• [Exercise instructions] Gather all lines in the records below that include the word "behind".

• [Items listed in a dataset]
--- START ---

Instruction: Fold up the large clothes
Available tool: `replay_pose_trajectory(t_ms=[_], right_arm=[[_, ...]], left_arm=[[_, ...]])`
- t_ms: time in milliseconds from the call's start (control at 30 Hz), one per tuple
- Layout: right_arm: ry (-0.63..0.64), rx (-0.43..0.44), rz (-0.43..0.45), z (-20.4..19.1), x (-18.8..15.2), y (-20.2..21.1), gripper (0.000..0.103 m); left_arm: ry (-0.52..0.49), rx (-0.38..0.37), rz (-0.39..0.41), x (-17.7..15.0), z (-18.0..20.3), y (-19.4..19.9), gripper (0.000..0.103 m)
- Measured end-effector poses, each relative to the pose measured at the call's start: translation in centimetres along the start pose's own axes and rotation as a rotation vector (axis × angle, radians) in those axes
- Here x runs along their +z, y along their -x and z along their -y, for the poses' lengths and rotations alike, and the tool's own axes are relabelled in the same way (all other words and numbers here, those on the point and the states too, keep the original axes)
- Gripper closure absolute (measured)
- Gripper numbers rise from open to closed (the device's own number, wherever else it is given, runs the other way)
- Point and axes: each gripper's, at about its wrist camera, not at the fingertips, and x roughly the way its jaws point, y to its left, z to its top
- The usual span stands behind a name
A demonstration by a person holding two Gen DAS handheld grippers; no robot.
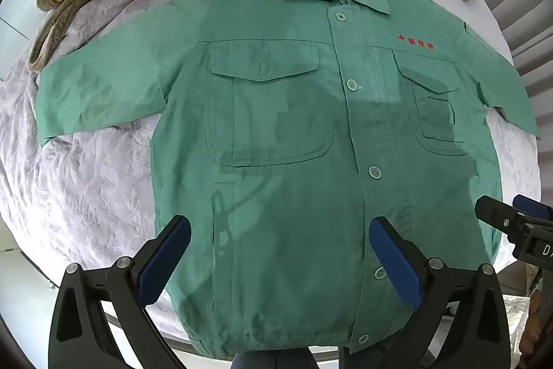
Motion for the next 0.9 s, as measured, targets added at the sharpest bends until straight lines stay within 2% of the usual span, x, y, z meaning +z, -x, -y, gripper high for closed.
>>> replay_pose_trajectory(t_ms=[900], right_arm=[[0.008, 0.004, 0.000, -0.39, 0.11, -0.18, 0.000]], left_arm=[[-0.008, 0.003, -0.009, -0.16, -0.03, -0.03, 0.000]])
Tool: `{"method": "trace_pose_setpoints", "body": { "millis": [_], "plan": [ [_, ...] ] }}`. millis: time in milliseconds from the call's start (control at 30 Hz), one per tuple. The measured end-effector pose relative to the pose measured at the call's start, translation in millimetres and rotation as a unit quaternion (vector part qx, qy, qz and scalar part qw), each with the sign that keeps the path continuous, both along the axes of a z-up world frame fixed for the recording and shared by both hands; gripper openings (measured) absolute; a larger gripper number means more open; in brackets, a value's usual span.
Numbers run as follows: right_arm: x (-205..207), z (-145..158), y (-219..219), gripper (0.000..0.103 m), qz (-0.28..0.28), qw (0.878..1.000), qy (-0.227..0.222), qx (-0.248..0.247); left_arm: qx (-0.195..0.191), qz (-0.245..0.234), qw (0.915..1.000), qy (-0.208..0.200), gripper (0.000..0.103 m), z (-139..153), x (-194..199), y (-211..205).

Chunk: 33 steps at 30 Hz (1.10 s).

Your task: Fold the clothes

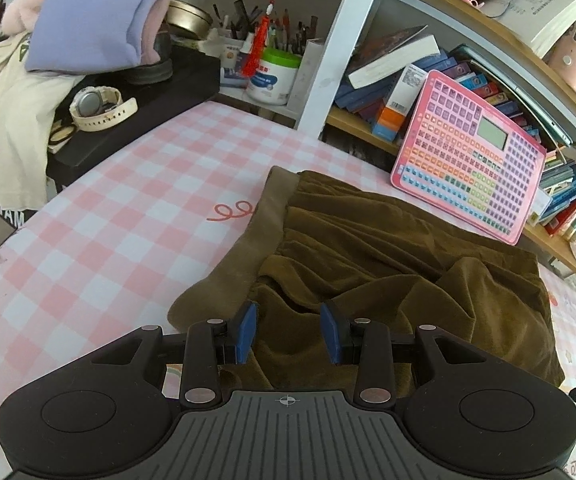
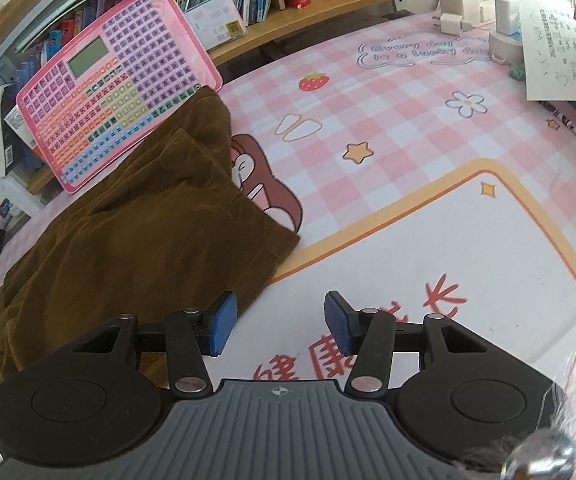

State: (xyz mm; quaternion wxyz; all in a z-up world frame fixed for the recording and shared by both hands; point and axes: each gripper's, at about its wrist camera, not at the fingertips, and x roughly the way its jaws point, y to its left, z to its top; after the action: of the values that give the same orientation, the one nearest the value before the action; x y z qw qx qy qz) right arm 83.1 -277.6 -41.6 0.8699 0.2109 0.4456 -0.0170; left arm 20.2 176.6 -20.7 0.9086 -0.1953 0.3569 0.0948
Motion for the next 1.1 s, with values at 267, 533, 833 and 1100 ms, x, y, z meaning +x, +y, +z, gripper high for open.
{"method": "trace_pose_setpoints", "body": {
  "millis": [267, 533, 833, 1100],
  "plan": [
    [11, 0, 2, 0.047, 0.007, 1.000, -0.001, -0.017, -0.002, -0.001, 1.0000, 0.007, 0.036, -3, -5, 2],
    [41, 1, 14, 0.046, 0.007, 0.998, -0.014, -0.063, 0.003, -0.011, 0.9998, 0.015, 0.036, -6, -5, 1],
    [61, -16, 40, 0.033, 0.033, 0.989, 0.020, -0.143, 0.000, -0.021, 0.9996, 0.018, 0.036, -6, -5, 5],
    [41, -5, 53, 0.009, 0.066, 0.986, -0.021, -0.152, -0.005, -0.041, 0.9989, 0.020, 0.036, -12, -1, 11]
  ]
}}
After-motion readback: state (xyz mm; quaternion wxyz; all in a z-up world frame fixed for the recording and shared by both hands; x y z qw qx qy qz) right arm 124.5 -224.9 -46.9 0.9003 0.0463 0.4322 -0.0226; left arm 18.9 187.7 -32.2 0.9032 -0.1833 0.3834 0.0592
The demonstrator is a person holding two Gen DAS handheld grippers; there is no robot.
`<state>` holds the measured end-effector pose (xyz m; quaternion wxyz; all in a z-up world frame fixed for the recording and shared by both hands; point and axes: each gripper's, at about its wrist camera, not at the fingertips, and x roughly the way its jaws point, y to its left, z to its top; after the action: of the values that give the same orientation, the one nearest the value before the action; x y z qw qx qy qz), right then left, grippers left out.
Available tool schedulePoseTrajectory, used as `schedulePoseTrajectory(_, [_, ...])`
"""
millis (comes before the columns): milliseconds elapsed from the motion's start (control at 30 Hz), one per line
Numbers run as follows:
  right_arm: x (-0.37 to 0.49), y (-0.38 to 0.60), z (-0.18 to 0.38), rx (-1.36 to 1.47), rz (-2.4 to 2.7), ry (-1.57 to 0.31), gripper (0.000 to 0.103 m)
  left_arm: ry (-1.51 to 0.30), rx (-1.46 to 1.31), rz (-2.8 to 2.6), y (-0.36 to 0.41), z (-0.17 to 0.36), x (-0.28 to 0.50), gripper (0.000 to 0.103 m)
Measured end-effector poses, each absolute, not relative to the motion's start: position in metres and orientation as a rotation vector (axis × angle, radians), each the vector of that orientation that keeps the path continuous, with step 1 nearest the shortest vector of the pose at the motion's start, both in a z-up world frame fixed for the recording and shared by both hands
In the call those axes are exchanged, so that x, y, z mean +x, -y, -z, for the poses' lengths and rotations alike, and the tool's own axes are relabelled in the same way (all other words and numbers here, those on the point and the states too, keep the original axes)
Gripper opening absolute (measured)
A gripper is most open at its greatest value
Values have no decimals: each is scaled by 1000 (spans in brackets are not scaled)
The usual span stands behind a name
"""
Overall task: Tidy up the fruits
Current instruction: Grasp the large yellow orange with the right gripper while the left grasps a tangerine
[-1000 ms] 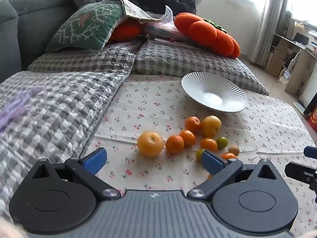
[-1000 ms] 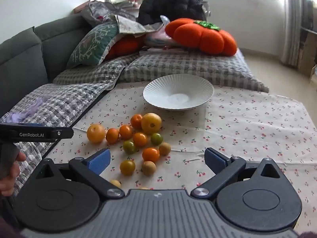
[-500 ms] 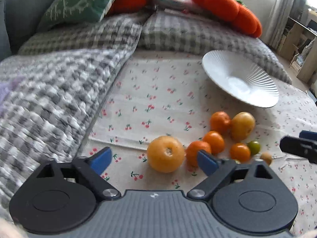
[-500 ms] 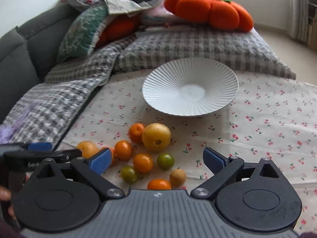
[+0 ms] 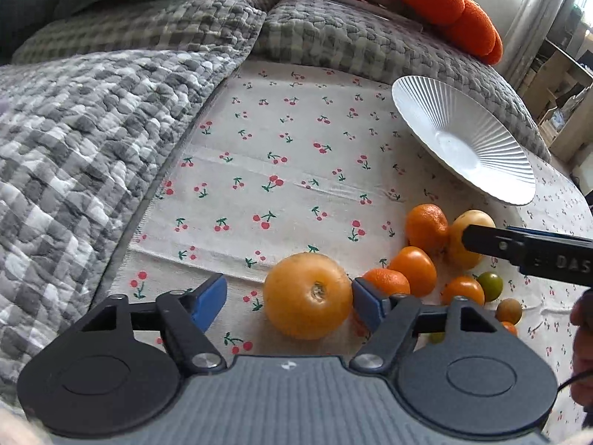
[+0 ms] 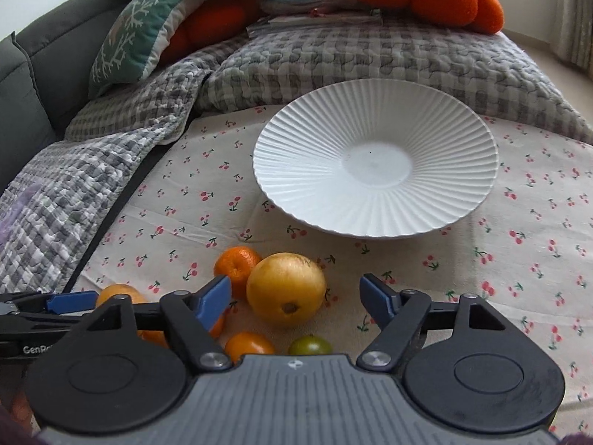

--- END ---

• [The answer]
- The usual span stands behind a name
The usual span stands behind a name

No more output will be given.